BEGIN Record set
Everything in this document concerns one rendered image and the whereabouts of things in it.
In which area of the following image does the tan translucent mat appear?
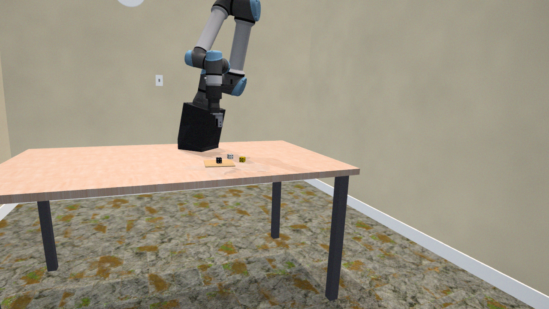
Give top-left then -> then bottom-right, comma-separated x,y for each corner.
204,160 -> 235,167

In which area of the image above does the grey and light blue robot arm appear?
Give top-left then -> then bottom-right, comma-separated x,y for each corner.
184,0 -> 261,109

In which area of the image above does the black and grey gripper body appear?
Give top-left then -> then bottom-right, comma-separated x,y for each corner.
205,75 -> 234,113

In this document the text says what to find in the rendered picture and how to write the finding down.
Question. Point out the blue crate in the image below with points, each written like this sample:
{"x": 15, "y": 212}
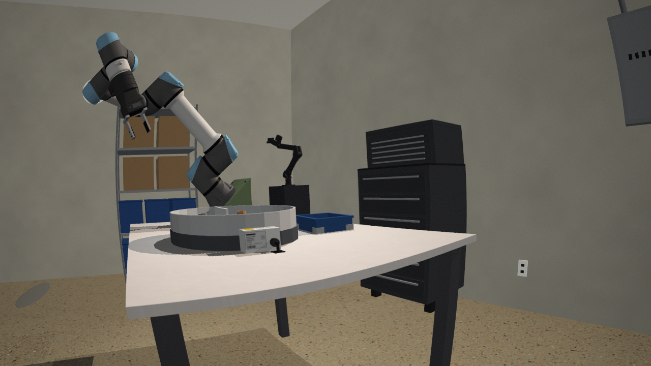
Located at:
{"x": 328, "y": 222}

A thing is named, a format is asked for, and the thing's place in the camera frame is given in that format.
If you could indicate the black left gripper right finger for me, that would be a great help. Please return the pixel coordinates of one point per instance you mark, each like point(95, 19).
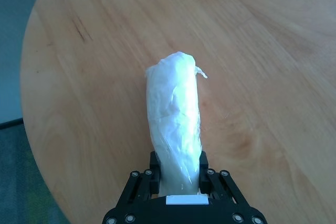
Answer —
point(204, 179)

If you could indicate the black baseboard strip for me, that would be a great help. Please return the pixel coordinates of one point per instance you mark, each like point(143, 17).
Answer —
point(10, 124)

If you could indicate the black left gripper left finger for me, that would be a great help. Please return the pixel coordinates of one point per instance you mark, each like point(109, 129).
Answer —
point(155, 179)

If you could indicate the white sandbag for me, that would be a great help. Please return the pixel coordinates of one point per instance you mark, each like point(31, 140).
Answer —
point(173, 108)

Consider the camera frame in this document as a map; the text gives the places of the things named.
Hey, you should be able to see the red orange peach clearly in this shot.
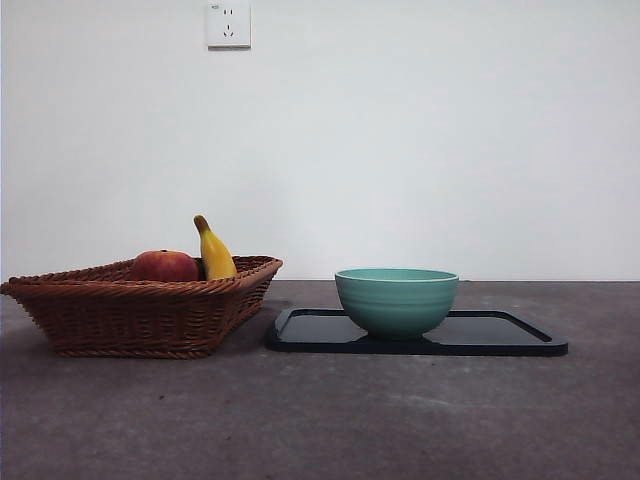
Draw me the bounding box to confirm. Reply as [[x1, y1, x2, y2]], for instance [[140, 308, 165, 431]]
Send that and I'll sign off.
[[130, 249, 200, 283]]

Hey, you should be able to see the teal ribbed bowl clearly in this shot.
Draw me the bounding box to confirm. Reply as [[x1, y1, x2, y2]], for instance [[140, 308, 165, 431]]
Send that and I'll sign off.
[[334, 267, 460, 342]]

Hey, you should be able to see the yellow banana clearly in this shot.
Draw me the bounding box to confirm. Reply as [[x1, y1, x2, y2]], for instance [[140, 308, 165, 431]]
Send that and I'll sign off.
[[193, 214, 239, 281]]

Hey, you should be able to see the black rectangular tray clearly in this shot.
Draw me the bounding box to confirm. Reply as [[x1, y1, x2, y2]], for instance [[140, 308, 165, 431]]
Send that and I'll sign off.
[[264, 307, 570, 357]]

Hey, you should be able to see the white wall socket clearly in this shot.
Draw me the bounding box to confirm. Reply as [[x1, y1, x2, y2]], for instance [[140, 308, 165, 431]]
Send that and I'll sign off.
[[207, 1, 252, 51]]

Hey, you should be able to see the brown wicker basket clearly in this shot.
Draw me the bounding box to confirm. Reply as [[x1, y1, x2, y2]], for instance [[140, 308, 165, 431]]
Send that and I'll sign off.
[[0, 255, 284, 360]]

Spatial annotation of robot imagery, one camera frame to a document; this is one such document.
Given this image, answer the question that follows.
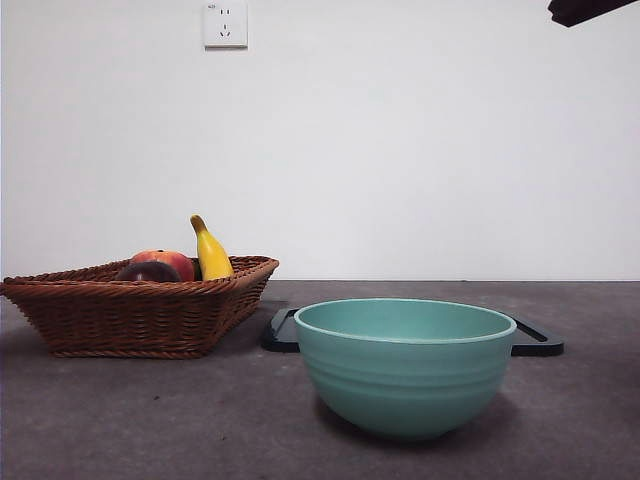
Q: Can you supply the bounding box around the yellow banana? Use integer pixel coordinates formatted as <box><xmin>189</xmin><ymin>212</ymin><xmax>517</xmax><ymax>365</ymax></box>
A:
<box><xmin>189</xmin><ymin>214</ymin><xmax>235</xmax><ymax>282</ymax></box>

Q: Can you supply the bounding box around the teal ribbed bowl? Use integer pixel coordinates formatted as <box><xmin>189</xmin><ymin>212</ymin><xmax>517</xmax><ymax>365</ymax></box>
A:
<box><xmin>293</xmin><ymin>297</ymin><xmax>517</xmax><ymax>442</ymax></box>

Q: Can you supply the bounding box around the red orange peach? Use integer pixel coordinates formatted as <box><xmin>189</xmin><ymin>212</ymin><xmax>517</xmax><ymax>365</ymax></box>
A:
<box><xmin>130</xmin><ymin>249</ymin><xmax>196</xmax><ymax>283</ymax></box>

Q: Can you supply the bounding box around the brown wicker basket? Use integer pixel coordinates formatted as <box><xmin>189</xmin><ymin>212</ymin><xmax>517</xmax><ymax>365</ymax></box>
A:
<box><xmin>0</xmin><ymin>255</ymin><xmax>280</xmax><ymax>360</ymax></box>

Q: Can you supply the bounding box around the dark red plum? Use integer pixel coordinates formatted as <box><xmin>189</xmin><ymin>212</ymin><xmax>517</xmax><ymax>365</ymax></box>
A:
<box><xmin>115</xmin><ymin>260</ymin><xmax>182</xmax><ymax>284</ymax></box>

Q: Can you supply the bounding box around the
END Record set
[Work item] Copy out all lines of the listing where the word "yellow" appears.

[Task response]
Hey, you should be able to see the yellow banana clearly in this shot.
Q: Can you supply the bounding box around the yellow banana? Use integer pixel coordinates formatted as <box><xmin>189</xmin><ymin>212</ymin><xmax>517</xmax><ymax>365</ymax></box>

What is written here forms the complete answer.